In the case of Daphne Caruana Galizia, the report  on her murder and the relevant lessons learned  suggest an approach that could complement the criminal prosecution and integrate its shortcomings as it would present a wider picture that is not emerging from the current prosecution in Serbia. Drawing again the parallel with transitional justice, where the prosecution of war criminals can easily coexist with truth seeking initiatives like truth commissions, in a similar way a public inquiry could better explain the situation around the murders including the role of the political leadership at that time, while criminal justice would sanction the organisers and perpetrators.
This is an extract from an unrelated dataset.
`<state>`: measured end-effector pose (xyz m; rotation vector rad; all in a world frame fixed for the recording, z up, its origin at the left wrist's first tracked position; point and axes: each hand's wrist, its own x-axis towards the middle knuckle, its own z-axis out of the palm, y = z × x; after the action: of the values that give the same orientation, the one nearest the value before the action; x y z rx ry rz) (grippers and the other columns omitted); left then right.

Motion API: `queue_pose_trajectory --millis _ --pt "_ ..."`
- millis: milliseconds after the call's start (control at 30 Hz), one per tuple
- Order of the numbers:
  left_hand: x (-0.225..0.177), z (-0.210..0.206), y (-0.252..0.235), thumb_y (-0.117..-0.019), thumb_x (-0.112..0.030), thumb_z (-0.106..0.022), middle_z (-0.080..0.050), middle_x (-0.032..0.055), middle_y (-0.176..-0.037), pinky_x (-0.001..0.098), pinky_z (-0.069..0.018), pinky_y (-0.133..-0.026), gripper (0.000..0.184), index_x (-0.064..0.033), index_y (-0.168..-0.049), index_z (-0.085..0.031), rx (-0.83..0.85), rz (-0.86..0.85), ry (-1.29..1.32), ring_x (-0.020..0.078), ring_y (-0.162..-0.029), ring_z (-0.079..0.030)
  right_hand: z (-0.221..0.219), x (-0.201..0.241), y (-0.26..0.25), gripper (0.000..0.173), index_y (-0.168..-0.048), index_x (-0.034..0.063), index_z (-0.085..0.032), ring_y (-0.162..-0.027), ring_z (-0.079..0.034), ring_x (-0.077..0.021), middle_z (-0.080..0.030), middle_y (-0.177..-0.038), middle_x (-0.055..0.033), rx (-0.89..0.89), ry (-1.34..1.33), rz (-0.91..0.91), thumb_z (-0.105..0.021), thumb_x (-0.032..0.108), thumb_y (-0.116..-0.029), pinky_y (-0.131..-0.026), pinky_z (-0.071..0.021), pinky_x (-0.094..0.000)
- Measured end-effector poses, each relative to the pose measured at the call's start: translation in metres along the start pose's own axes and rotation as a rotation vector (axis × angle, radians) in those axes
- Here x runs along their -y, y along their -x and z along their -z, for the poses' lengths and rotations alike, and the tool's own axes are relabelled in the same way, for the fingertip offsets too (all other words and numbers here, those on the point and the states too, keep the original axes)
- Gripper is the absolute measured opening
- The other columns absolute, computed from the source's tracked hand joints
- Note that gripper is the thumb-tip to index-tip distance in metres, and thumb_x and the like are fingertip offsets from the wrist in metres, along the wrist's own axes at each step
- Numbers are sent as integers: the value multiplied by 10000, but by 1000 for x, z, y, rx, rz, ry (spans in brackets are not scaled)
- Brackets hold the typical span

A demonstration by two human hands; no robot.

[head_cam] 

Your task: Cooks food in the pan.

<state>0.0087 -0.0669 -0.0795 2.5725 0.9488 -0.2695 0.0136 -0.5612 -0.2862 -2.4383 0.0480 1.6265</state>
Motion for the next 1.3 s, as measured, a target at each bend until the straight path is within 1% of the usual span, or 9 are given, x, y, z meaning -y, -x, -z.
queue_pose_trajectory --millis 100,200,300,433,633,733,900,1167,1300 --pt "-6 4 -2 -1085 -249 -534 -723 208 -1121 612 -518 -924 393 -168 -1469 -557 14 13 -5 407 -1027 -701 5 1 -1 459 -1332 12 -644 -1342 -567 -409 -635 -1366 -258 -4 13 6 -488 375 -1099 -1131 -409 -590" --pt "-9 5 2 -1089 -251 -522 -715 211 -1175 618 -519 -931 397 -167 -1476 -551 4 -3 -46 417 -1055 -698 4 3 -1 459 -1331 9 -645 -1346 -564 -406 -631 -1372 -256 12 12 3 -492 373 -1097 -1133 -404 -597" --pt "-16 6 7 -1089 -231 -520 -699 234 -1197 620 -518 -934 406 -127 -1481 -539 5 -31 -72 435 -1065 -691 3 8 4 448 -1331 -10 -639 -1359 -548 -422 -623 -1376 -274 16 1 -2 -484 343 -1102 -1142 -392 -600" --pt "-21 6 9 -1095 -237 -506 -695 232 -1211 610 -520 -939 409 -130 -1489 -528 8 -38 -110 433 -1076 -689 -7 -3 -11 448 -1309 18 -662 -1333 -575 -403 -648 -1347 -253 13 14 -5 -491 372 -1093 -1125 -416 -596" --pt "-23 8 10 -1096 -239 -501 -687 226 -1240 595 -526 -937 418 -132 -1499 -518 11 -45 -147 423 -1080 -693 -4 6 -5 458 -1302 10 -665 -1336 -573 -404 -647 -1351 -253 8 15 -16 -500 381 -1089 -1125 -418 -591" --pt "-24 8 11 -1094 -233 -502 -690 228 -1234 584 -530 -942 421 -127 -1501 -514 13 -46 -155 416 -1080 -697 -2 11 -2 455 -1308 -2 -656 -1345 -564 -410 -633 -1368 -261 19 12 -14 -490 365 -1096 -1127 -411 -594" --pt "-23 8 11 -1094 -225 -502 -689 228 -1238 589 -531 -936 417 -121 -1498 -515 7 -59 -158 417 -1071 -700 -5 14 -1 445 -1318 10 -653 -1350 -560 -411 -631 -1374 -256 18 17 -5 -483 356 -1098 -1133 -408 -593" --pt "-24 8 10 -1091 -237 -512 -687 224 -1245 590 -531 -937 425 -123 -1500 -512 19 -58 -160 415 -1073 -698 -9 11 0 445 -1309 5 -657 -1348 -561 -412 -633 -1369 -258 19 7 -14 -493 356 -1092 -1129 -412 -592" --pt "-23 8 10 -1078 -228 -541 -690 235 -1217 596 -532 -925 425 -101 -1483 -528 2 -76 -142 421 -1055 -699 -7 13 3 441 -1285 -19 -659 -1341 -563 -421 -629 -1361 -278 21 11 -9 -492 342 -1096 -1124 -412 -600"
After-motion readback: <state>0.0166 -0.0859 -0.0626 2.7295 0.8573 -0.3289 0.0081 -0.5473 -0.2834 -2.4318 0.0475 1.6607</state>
A similar commission of inquiry does not exist in today’s Serbia: in my understanding, the existing body like the Commission to investigate the murder of journalists has a different role, i.e. that of facilitating the investigations by the competent authorities while at the same time keeping a form of pressure on them by maintaining the issue alive in Serbia’s society.

 

The question remains whether such public inquiry is possible. In Malta, the emotions and public frustration together with international pressure were key to generate the momentum that led to the establishment of the public inquiry. More importantly, all developments in Malta took place in the period immediately after the murder. In Serbia the situation appears to be different: while for instance the investigation into the murders of journalists features in the EU progress reports  and there is some international attention, I am personally more sceptical about whether there could be some public pressure on the government to further clarify these issues. Experience tells that public protests, even if frequent, they soon run out of steam and very often the government is simply waiting them out, even in cases where large parts of society are mobilised and NGOs conducted active campaigns. Especially with the current government, it seems difficult to generate the momentum for a tectonic change as it would require to discover the truth about the murder of journalists: in this case, it appears more productive to conduct an intensive, day by day fight for incremental progress in the different investigations.